The response should consist of the listing, repeated word for word.
===== GIVEN DATA =====
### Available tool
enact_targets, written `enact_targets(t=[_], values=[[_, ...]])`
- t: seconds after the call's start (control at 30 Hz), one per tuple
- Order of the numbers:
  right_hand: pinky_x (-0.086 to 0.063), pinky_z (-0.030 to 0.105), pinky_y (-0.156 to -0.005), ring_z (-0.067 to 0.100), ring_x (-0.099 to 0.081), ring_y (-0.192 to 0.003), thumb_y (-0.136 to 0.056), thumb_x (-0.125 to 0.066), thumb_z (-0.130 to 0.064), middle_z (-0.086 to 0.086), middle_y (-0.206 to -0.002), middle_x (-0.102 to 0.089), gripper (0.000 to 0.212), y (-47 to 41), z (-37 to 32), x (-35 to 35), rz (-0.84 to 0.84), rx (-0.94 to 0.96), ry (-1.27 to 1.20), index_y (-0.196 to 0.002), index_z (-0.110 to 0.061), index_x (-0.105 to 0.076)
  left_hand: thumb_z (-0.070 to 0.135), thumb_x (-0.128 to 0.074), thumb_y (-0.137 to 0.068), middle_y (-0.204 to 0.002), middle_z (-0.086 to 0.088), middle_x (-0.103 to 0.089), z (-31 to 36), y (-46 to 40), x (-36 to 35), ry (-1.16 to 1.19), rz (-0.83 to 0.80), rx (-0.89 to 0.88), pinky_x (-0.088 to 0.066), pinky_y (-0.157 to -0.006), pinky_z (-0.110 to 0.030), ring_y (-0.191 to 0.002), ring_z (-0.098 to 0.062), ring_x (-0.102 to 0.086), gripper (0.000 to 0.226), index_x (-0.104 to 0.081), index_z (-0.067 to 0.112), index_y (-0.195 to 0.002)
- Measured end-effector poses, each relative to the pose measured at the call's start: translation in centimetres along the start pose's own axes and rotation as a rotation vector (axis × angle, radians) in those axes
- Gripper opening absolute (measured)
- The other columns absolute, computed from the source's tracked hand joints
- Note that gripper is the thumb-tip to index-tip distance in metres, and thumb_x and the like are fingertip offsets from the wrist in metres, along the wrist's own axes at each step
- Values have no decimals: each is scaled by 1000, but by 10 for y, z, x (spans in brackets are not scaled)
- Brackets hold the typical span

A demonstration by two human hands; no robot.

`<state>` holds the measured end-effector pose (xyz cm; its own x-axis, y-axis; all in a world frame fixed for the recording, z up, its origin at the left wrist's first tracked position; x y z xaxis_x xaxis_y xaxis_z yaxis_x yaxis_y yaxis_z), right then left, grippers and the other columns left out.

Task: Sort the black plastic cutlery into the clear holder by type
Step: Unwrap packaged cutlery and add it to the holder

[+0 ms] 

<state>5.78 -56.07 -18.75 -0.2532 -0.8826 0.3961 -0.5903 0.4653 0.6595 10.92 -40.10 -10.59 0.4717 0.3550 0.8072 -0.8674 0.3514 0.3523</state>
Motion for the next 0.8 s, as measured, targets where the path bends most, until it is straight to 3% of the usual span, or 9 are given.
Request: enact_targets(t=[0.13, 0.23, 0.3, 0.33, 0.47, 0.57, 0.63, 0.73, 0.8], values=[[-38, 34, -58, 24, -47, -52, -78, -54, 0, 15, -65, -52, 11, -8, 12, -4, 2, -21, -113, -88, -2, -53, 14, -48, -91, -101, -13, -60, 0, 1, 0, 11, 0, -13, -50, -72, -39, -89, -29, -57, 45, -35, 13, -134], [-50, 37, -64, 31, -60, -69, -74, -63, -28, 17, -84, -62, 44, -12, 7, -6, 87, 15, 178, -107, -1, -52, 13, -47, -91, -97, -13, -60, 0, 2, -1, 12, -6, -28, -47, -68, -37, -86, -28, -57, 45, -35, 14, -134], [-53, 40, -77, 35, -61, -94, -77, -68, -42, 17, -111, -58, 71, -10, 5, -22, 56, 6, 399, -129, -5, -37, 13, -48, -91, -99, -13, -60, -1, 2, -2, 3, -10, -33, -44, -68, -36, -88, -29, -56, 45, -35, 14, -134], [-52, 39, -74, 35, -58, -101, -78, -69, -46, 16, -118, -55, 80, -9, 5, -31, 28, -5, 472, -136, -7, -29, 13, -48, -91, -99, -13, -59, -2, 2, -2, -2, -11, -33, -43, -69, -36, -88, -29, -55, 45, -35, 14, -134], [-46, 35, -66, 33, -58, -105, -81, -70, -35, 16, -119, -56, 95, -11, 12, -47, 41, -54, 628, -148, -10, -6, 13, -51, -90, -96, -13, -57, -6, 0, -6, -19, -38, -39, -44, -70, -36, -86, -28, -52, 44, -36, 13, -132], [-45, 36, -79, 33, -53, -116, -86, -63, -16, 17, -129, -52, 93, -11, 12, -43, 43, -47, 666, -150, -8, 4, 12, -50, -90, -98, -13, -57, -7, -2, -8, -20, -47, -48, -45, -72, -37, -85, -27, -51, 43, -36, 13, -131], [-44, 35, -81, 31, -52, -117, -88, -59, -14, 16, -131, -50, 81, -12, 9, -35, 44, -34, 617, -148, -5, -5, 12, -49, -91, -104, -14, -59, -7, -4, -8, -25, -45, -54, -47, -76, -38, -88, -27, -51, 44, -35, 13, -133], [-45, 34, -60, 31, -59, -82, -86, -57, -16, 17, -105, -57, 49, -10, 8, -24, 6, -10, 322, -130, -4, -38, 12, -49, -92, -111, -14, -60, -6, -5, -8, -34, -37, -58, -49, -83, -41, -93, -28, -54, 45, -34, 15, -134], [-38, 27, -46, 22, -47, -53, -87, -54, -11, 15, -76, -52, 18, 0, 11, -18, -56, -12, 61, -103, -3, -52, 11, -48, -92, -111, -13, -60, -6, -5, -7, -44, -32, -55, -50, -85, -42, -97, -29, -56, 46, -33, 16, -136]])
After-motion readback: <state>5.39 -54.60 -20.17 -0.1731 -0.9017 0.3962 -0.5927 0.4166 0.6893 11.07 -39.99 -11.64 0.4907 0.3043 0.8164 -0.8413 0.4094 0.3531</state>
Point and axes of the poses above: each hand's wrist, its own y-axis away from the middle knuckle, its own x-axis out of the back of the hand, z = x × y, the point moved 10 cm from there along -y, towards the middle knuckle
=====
* _TASK SOLUTION_:
### Available tool
enact_targets, written `enact_targets(t=[_], values=[[_, ...]])`
- t: seconds after the call's start (control at 30 Hz), one per tuple
- Order of the numbers:
  right_hand: pinky_x (-0.086 to 0.063), pinky_z (-0.030 to 0.105), pinky_y (-0.156 to -0.005), ring_z (-0.067 to 0.100), ring_x (-0.099 to 0.081), ring_y (-0.192 to 0.003), thumb_y (-0.136 to 0.056), thumb_x (-0.125 to 0.066), thumb_z (-0.130 to 0.064), middle_z (-0.086 to 0.086), middle_y (-0.206 to -0.002), middle_x (-0.102 to 0.089), gripper (0.000 to 0.212), y (-47 to 41), z (-37 to 32), x (-35 to 35), rz (-0.84 to 0.84), rx (-0.94 to 0.96), ry (-1.27 to 1.20), index_y (-0.196 to 0.002), index_z (-0.110 to 0.061), index_x (-0.105 to 0.076)
  left_hand: thumb_z (-0.070 to 0.135), thumb_x (-0.128 to 0.074), thumb_y (-0.137 to 0.068), middle_y (-0.204 to 0.002), middle_z (-0.086 to 0.088), middle_x (-0.103 to 0.089), z (-31 to 36), y (-46 to 40), x (-36 to 35), ry (-1.16 to 1.19), rz (-0.83 to 0.80), rx (-0.89 to 0.88), pinky_x (-0.088 to 0.066), pinky_y (-0.157 to -0.006), pinky_z (-0.110 to 0.030), ring_y (-0.191 to 0.002), ring_z (-0.098 to 0.062), ring_x (-0.102 to 0.086), gripper (0.000 to 0.226), index_x (-0.104 to 0.081), index_z (-0.067 to 0.112), index_y (-0.195 to 0.002)
- Measured end-effector poses, each relative to the pose measured at the call's start: translation in centimetres along the start pose's own axes and rotation as a rotation vector (axis × angle, radians) in those axes
- Gripper opening absolute (measured)
- The other columns absolute, computed from the source's tracked hand joints
- Note that gripper is the thumb-tip to index-tip distance in metres, and thumb_x and the like are fingertip offsets from the wrist in metres, along the wrist's own axes at each step
- Values have no decimals: each is scaled by 1000, but by 10 for y, z, x (spans in brackets are not scaled)
- Brackets hold the typical span

A demonstration by two human hands; no robot.

`<state>` holds the measured end-effector pose (xyz cm; its own x-axis, y-axis; all in a world frame fixed for the recording, z up, its origin at the left wrist's first tracked position; x y z xaxis_x xaxis_y xaxis_z yaxis_x yaxis_y yaxis_z), right then left, grippers and the other columns left out.

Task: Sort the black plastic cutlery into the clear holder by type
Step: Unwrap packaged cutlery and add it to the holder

[+0 ms] 

<state>5.78 -56.07 -18.75 -0.2532 -0.8826 0.3961 -0.5903 0.4653 0.6595 10.92 -40.10 -10.59 0.4717 0.3550 0.8072 -0.8674 0.3514 0.3523</state>
Motion for the next 0.8 s, as measured, targets where the path bends most, until it is straight to 3% of the usual span, or 9 are given.
Request: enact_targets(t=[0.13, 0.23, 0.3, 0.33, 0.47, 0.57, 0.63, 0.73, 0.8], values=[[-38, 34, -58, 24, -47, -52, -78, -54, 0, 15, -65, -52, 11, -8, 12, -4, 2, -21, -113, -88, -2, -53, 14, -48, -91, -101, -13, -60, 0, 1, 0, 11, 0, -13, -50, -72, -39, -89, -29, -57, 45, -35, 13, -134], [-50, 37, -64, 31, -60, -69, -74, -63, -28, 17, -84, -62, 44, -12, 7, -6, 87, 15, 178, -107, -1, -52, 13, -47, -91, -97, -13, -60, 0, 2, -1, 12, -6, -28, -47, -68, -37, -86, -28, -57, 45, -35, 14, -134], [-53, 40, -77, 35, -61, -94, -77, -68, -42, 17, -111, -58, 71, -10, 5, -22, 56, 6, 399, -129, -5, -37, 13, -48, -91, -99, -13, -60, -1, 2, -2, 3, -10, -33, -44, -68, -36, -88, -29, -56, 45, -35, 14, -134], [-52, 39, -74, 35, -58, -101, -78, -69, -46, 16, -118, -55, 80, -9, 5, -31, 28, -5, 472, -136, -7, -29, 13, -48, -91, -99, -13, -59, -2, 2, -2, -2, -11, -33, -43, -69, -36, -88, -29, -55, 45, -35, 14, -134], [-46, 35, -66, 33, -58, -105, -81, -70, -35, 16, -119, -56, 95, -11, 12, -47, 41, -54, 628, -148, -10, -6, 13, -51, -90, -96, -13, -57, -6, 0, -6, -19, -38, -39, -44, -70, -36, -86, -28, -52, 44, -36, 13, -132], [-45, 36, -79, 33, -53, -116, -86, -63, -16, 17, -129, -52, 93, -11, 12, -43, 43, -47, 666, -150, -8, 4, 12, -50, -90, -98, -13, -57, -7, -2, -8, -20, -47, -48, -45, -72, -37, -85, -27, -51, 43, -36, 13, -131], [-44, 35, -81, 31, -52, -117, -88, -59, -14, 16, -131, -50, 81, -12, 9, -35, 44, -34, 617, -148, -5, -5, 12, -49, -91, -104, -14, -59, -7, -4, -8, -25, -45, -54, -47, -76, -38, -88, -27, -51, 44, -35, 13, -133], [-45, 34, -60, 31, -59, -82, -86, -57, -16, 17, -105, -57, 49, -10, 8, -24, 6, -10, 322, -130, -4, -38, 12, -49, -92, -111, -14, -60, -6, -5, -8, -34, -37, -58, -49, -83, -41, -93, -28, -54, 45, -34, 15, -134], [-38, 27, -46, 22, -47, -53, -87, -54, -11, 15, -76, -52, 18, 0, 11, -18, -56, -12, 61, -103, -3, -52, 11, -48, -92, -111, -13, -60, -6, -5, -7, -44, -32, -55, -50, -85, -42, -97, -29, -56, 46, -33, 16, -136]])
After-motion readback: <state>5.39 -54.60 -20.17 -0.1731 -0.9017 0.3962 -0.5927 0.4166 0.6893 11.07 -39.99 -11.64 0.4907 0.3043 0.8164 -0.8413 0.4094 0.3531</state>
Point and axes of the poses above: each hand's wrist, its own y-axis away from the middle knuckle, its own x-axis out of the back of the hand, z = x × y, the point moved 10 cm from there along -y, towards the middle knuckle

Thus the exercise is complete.